§ **AIM OF THE TASK**: Using the records below, filter for lines that contain the string "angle" and copy them out.

(Extracted data entries)

------------------------

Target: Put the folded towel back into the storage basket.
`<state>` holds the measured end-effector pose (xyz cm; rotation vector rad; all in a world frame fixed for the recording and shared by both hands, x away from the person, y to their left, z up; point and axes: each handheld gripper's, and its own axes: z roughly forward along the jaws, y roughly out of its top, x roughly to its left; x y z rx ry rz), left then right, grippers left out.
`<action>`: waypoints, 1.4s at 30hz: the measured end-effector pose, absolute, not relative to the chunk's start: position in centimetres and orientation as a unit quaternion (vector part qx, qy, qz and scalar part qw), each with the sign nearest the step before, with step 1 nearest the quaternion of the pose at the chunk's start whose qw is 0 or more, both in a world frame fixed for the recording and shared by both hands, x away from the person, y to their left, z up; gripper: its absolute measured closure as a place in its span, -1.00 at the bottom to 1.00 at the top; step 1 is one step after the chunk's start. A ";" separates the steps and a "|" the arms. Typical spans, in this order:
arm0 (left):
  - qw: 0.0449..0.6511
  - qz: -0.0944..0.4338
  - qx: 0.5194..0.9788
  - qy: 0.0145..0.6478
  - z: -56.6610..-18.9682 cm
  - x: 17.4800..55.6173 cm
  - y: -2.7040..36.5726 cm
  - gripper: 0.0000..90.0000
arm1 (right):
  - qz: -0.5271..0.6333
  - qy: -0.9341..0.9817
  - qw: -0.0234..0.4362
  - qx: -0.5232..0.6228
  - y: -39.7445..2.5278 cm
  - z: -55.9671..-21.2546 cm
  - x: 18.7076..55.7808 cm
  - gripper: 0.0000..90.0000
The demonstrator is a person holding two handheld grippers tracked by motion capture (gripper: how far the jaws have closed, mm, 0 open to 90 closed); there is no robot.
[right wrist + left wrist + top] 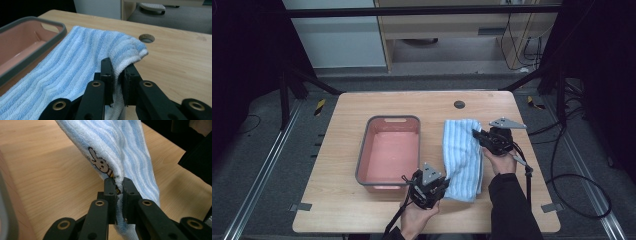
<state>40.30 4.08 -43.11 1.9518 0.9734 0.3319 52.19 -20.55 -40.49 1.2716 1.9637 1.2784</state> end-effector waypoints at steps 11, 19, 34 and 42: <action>0.465 0.145 0.781 0.390 -40.2 40.3 5.9 0.86 | 0.483 0.710 0.253 0.446 -18.8 -36.7 52.0 0.81; 0.470 0.159 0.775 0.391 -38.2 40.7 7.9 0.86 | 0.493 0.705 0.264 0.436 -17.5 -34.4 52.0 0.81; 0.474 0.185 0.764 0.397 -36.2 41.3 11.3 0.86 | 0.505 0.709 0.265 0.415 -13.9 -32.1 53.1 0.81; 0.475 0.200 0.754 0.407 -35.3 41.2 14.3 0.86 | 0.514 0.715 0.259 0.397 -10.9 -31.2 53.9 0.81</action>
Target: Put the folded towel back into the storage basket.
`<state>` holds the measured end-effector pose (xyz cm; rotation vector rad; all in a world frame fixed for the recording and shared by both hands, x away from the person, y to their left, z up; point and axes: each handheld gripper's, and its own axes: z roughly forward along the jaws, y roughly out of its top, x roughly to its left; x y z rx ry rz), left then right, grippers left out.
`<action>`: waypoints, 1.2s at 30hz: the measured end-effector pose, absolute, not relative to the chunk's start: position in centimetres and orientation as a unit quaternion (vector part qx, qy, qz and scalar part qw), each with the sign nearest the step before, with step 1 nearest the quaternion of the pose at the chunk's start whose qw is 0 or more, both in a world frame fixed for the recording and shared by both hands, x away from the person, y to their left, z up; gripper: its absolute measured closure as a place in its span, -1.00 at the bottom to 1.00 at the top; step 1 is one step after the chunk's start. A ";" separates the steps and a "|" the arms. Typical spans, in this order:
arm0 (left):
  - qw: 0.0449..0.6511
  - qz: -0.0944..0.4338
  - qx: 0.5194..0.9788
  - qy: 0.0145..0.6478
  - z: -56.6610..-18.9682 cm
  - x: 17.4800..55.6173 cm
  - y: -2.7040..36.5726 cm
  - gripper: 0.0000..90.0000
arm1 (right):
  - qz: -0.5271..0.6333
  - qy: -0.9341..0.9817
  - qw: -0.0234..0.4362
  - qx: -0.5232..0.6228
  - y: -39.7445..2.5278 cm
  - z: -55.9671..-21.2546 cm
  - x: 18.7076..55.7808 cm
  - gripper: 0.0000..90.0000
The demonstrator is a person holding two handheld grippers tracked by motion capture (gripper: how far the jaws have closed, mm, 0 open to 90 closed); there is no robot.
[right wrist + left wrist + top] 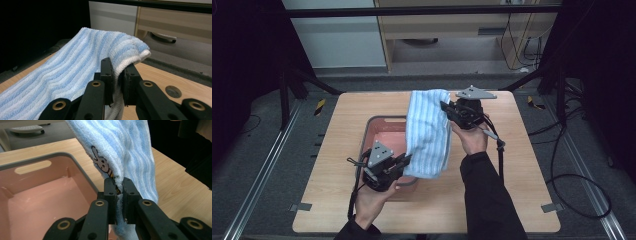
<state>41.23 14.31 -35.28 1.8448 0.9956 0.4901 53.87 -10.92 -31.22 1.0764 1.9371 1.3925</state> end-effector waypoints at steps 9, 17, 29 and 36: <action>0.475 0.209 0.746 0.418 -34.9 41.1 16.8 0.86 | 0.520 0.718 0.252 0.387 -8.2 -31.1 54.6 0.81; 0.478 0.221 0.733 0.430 -34.4 40.9 19.0 0.86 | 0.524 0.722 0.245 0.379 -6.0 -31.1 55.2 0.81; 0.463 0.224 0.727 0.455 -35.3 41.3 21.7 0.86 | 0.533 0.723 0.236 0.371 -2.3 -32.3 56.3 0.81; 0.456 0.220 0.725 0.467 -36.2 41.9 22.6 0.86 | 0.530 0.728 0.228 0.372 -1.0 -33.3 57.1 0.81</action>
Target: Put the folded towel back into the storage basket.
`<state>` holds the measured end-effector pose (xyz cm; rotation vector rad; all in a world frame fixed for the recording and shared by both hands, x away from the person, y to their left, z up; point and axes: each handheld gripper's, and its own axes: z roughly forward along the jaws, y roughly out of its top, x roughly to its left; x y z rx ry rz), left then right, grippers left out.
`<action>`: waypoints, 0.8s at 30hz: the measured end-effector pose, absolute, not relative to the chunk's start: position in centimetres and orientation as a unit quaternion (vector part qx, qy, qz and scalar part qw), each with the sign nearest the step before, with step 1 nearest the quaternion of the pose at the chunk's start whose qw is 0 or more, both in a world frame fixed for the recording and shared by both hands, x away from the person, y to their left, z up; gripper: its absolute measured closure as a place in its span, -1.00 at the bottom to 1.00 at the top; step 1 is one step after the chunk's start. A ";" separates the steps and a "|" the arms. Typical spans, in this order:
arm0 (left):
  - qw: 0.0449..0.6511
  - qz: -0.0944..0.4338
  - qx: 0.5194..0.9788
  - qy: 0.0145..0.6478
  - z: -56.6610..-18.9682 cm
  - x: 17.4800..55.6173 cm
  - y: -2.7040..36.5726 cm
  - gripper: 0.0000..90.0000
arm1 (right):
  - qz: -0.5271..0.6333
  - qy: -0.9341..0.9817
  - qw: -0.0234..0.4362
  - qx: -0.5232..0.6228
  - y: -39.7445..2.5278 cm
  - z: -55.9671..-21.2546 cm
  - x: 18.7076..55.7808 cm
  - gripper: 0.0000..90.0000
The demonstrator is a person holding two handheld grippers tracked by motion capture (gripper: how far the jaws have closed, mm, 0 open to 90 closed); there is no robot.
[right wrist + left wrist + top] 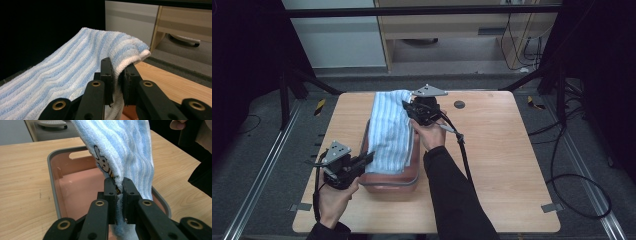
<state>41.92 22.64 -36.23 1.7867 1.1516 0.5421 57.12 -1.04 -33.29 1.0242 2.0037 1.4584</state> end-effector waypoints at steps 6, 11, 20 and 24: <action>0.444 0.216 0.729 0.474 -37.4 42.6 22.7 0.86 | 0.519 0.734 0.226 0.375 -0.2 -34.5 57.8 0.81; 0.430 0.224 0.738 0.469 -38.1 43.1 22.5 0.86 | 0.509 0.740 0.221 0.379 0.0 -35.7 58.3 0.81; 0.414 0.210 0.747 0.476 -39.4 43.4 21.8 0.86 | 0.492 0.750 0.215 0.387 -0.1 -37.8 58.7 0.81; 0.404 0.205 0.754 0.475 -40.2 43.4 21.2 0.86 | 0.487 0.752 0.210 0.391 -0.1 -38.8 58.9 0.81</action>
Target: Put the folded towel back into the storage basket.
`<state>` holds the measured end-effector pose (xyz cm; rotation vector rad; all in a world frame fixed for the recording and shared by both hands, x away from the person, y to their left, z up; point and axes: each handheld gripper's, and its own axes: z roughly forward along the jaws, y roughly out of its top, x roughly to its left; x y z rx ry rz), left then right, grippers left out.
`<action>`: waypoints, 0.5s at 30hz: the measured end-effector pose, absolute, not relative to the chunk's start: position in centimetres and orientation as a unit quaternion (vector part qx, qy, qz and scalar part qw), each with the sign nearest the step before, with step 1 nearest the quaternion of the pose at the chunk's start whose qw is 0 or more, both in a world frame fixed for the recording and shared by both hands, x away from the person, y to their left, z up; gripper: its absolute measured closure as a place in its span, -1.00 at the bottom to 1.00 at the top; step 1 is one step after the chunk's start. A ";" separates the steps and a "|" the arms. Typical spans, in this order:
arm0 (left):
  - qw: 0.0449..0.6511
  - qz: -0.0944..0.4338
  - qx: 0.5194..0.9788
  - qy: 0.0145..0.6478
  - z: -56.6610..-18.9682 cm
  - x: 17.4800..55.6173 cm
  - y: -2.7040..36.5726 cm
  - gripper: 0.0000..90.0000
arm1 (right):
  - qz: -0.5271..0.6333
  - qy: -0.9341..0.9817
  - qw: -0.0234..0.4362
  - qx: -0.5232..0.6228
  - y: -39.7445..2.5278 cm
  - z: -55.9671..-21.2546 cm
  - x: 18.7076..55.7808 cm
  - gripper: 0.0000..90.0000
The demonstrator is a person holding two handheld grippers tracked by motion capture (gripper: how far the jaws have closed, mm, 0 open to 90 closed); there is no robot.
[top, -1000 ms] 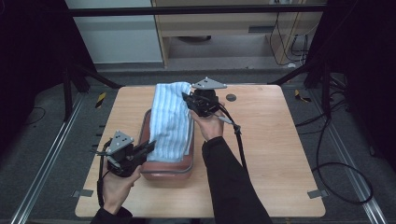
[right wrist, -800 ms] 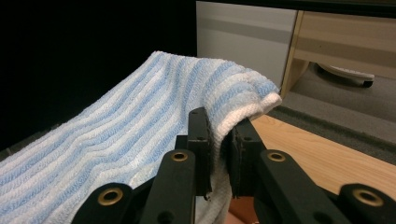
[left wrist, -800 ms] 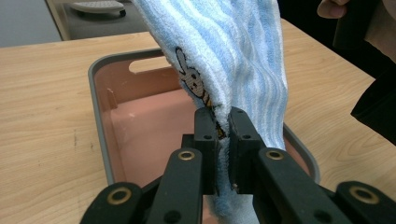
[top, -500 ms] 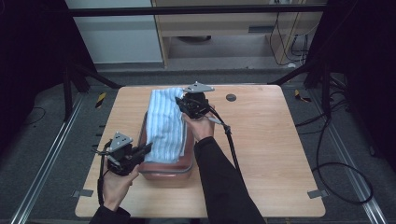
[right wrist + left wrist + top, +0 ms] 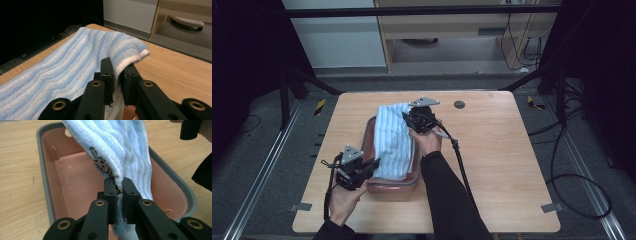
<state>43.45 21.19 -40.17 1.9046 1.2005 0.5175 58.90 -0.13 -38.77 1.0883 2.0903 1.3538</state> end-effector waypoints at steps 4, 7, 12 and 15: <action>0.399 0.200 0.756 0.478 -40.6 43.7 21.1 0.86 | 0.480 0.756 0.208 0.393 -0.1 -39.5 59.1 0.81; 0.395 0.198 0.756 0.483 -41.1 43.8 21.2 0.86 | 0.476 0.758 0.206 0.397 -0.1 -40.0 59.2 0.80; 0.386 0.197 0.758 0.488 -41.6 44.0 21.3 0.85 | 0.468 0.762 0.201 0.399 0.1 -41.1 59.4 0.80; 0.384 0.197 0.757 0.490 -41.9 44.0 21.4 0.85 | 0.464 0.766 0.197 0.399 0.2 -41.6 59.5 0.80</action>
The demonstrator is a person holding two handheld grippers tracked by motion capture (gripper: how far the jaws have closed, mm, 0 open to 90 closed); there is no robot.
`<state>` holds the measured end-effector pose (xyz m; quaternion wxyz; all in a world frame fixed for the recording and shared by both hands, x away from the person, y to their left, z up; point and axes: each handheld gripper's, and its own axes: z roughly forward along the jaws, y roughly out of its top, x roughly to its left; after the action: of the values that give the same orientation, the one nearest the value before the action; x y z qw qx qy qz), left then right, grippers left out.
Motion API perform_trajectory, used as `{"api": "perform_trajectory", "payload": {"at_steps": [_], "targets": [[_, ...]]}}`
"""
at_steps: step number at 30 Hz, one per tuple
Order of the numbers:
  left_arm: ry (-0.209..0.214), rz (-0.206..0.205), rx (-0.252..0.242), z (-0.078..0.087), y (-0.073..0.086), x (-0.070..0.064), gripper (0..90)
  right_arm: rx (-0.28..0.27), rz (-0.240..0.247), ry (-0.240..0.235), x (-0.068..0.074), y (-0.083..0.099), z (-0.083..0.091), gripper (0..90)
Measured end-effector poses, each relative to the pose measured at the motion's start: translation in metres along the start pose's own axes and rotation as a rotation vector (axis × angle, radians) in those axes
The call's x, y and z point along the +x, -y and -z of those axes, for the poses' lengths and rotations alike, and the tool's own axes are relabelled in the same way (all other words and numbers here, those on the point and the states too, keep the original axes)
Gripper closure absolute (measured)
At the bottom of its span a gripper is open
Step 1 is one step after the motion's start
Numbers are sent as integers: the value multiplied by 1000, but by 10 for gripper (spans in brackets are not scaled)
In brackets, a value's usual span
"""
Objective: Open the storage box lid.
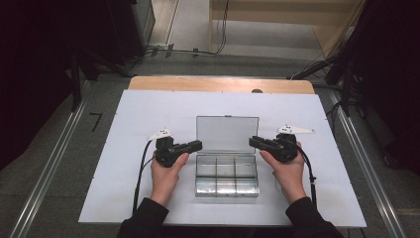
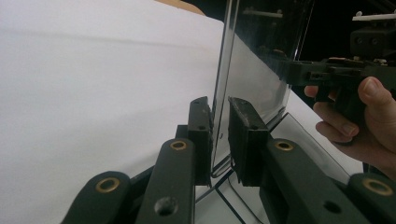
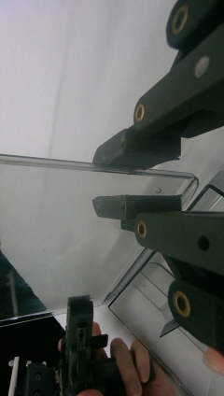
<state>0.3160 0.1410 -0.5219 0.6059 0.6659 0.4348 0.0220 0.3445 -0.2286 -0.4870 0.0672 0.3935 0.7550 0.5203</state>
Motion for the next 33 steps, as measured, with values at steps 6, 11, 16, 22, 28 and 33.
{"api": "perform_trajectory", "payload": {"at_steps": [6,11,16,22,28,33], "targets": [[-6,11,14,-2,1,2,800,8,-43,-12,-4,0,-4,734],[-12,20,32,-5,3,3,789,20,-74,-7,-7,0,-8,715],[-16,33,43,-6,3,5,776,28,-107,-4,-9,0,-10,705],[-25,46,53,-7,4,6,750,44,-143,5,-11,0,-15,678],[-39,45,70,-8,4,5,708,65,-176,22,-12,1,-19,652],[-56,53,79,-9,5,6,666,94,-201,45,-13,3,-23,621]]}}
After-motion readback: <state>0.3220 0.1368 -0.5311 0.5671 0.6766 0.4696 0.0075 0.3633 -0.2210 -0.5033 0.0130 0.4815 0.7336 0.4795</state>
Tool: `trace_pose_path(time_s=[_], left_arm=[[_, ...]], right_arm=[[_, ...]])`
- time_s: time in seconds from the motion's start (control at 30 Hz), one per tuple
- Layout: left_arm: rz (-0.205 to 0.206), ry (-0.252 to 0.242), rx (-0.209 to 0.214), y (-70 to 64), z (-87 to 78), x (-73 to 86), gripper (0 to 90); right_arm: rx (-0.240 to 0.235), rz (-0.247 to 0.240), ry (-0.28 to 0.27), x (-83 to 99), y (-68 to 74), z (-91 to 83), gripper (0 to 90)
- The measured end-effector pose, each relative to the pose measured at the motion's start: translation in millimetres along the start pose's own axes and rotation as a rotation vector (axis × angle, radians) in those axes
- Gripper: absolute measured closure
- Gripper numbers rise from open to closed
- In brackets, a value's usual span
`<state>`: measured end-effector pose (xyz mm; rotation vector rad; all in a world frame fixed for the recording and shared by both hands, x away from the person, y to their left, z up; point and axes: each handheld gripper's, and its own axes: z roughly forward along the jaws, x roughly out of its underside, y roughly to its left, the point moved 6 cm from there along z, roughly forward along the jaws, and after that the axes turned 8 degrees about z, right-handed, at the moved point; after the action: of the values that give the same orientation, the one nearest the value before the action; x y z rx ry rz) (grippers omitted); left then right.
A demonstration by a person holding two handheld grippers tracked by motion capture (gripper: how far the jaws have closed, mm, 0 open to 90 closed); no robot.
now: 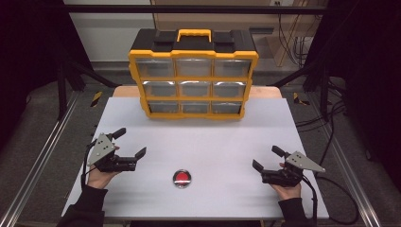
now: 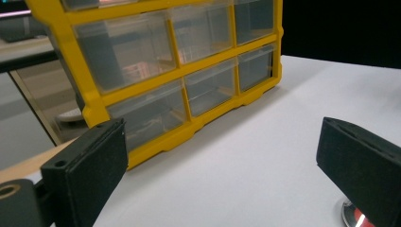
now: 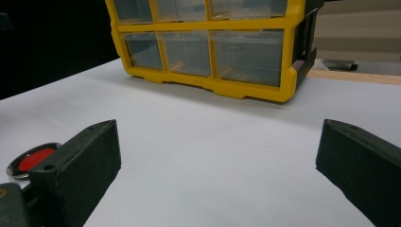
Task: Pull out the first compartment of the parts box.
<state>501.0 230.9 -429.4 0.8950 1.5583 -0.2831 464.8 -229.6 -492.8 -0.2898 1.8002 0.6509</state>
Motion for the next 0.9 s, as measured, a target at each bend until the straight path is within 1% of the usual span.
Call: trace_pose_path(time_s=[0.07, 0.1, 0.13, 0.17, 0.2, 0.23, 0.3, 0.37, 0.43, 0.47, 0.5, 0.57, 0.6, 0.63, 0.67, 0.9], left_arm=[[0.023, 0.004, 0.003, 0.7, 1.6, -4.3, 2.6], [0.049, 0.01, 0.006, 1.6, 3.3, -8.4, 2.6], [0.061, 0.013, 0.007, 2.1, 4.2, -10.4, 2.6], [0.061, 0.013, 0.007, 2.1, 4.2, -10.4, 2.5], [0.088, 0.019, 0.005, 3.7, 6.4, -13.9, 2.5], [0.088, 0.019, 0.005, 3.7, 6.4, -13.9, 2.5], [0.121, 0.03, 0.0, 5.6, 8.6, -16.9, 2.5], [0.142, 0.036, 0.003, 7.5, 10.7, -19.9, 2.4], [0.172, 0.042, 0.002, 9.3, 12.9, -23.5, 2.5], [0.211, 0.055, -0.005, 10.7, 13.9, -26.8, 2.5], [0.211, 0.055, -0.005, 10.7, 13.9, -26.8, 2.5], [0.249, 0.056, -0.009, 11.8, 15.1, -30.7, 2.4], [0.279, 0.06, -0.01, 12.7, 16.6, -34.9, 2.4], [0.279, 0.06, -0.01, 12.7, 16.6, -34.9, 2.4], [0.292, 0.063, -0.01, 13.0, 17.5, -36.9, 2.4], [0.405, 0.081, -0.005, 15.6, 25.9, -52.0, 2.4]], right_arm=[[0.003, 0.001, 0.0, -0.1, -0.1, -0.2, 1.3], [0.004, 0.001, 0.0, -0.1, -0.2, -0.2, 1.3], [0.005, 0.003, 0.001, 0.0, -0.2, -0.2, 1.3], [0.005, 0.003, 0.001, 0.0, -0.2, -0.2, 1.3], [0.002, 0.001, 0.001, 0.1, 0.0, -0.1, 1.3], [0.002, 0.001, 0.001, 0.1, 0.0, -0.1, 1.3], [0.001, -0.001, 0.0, 0.1, -0.1, 0.1, 1.3], [0.001, -0.002, 0.001, 0.2, -0.2, 0.1, 1.3], [0.001, -0.002, 0.001, 0.2, -0.3, 0.1, 1.3], [0.004, -0.004, 0.002, 0.3, -0.6, 0.2, 1.3], [0.004, -0.004, 0.002, 0.3, -0.6, 0.2, 1.3], [0.004, -0.005, 0.002, 0.4, -0.7, 0.4, 1.3], [0.005, -0.006, 0.003, 0.5, -0.8, 0.5, 1.4], [0.006, -0.005, 0.004, 0.7, -0.8, 0.5, 1.3], [0.006, -0.007, 0.005, 0.8, -0.8, 0.5, 1.3], [0.007, -0.007, 0.002, 0.6, -0.8, 0.8, 1.3]])
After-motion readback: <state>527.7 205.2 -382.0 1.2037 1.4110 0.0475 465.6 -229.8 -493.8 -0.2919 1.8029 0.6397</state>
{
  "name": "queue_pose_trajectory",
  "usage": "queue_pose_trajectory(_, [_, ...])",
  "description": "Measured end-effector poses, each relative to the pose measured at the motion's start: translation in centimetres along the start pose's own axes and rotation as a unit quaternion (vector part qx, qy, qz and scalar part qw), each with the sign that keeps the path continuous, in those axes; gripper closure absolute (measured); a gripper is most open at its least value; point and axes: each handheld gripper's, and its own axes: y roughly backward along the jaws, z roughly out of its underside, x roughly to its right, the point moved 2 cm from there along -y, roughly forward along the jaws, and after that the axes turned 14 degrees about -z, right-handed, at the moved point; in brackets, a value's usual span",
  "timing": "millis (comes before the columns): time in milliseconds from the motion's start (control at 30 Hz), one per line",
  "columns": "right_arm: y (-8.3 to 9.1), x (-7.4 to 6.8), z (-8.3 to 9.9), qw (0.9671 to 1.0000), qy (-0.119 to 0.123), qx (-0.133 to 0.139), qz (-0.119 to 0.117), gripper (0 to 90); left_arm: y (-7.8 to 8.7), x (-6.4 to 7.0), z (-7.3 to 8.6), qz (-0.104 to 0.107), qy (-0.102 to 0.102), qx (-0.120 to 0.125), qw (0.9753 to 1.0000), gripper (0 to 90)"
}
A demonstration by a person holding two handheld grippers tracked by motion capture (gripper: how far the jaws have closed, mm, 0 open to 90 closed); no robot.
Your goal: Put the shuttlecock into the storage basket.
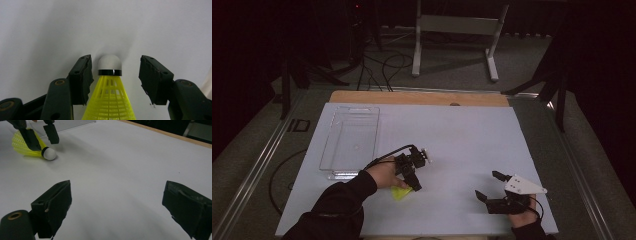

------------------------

§ **WORKED SOLUTION**:
Measured end-effector poses, each relative to the pose measured at the motion's start: translation in metres along the start pose's own axes and rotation as a rotation vector (axis × angle, radians) in those axes
- The measured end-effector pose, each relative to the pose measured at the motion's start: translation in millimetres along the start pose's own axes and rotation as a rotation vector (axis × angle, radians) in those axes

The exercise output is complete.